→ Task brief:
Please copy the listing below in its entirety, without alteration.

→ Data:
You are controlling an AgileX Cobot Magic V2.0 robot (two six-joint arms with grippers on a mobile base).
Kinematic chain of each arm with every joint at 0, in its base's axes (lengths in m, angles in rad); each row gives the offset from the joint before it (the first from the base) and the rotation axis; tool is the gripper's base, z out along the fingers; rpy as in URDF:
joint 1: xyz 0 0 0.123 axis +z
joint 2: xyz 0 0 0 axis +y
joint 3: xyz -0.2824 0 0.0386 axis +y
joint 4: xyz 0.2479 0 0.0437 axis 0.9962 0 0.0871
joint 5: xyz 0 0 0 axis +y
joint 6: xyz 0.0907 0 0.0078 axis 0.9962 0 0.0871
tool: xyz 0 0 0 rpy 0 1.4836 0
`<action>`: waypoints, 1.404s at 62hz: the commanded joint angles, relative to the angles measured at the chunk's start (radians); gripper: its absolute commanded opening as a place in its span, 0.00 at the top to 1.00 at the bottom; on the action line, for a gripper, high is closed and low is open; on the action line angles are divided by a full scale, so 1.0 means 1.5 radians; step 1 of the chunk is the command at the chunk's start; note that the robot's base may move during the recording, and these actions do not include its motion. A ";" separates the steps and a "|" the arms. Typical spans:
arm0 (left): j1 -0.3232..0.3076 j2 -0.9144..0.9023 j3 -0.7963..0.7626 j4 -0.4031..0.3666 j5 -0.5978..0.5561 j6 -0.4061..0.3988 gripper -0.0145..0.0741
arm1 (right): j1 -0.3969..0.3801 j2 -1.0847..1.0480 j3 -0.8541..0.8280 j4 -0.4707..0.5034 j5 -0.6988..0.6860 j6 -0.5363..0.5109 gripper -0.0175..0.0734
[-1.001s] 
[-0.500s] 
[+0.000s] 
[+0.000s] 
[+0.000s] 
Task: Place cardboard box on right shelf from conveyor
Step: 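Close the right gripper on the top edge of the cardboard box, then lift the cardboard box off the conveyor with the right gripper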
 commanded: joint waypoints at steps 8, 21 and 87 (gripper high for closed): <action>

→ Answer space:
You are controlling an AgileX Cobot Magic V2.0 robot (two six-joint arms with grippers on a mobile base).
Kinematic chain of each arm with every joint at 0, in its base's axes (lengths in m, angles in rad); each row gives the offset from the joint before it (the first from the base) and the rotation axis; tool is the gripper's base, z out along the fingers; rpy as in URDF:
joint 1: xyz 0 0 0.123 axis +z
joint 2: xyz 0 0 0 axis +y
joint 3: xyz -0.2824 0 0.0386 axis +y
joint 4: xyz 0.2479 0 0.0437 axis 0.9962 0 0.0871
joint 5: xyz 0 0 0 axis +y
joint 6: xyz 0.0907 0 0.0078 axis 0.9962 0 0.0871
tool: xyz 0 0 0 rpy 0 1.4836 0
`<action>`: waypoints, 1.404s at 62hz: the commanded joint angles, relative to the angles measured at the chunk's start (radians); gripper: its absolute commanded opening as a place in its span, 0.00 at the top to 1.00 at the bottom; on the action line, for a gripper, high is closed and low is open; on the action line angles are divided by a full scale, so 1.0 means 1.5 radians; step 1 of the chunk is the command at the chunk's start; note that the robot's base may move during the recording, and these actions do not include its motion. A ";" separates the steps and a "|" the arms. Typical spans:
arm0 (left): j1 -0.3232..0.3076 j2 -0.9144..0.9023 j3 -0.7963..0.7626 j4 -0.4031..0.3666 j5 -0.5978..0.5561 j6 -0.4061..0.3988 gripper -0.0145..0.0741
arm1 (right): j1 -0.3969..0.3801 j2 -1.0847..1.0480 j3 -0.8541..0.8280 j4 -0.4707..0.5034 j5 -0.6988..0.6860 j6 -0.5363..0.5109 gripper -0.0175..0.0734
[-1.001s] 
[-0.500s] 
[+0.000s] 
[+0.000s] 
[+0.000s] 
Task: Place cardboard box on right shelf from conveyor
Step: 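Close the right gripper on the top edge of the cardboard box, then lift the cardboard box off the conveyor with the right gripper
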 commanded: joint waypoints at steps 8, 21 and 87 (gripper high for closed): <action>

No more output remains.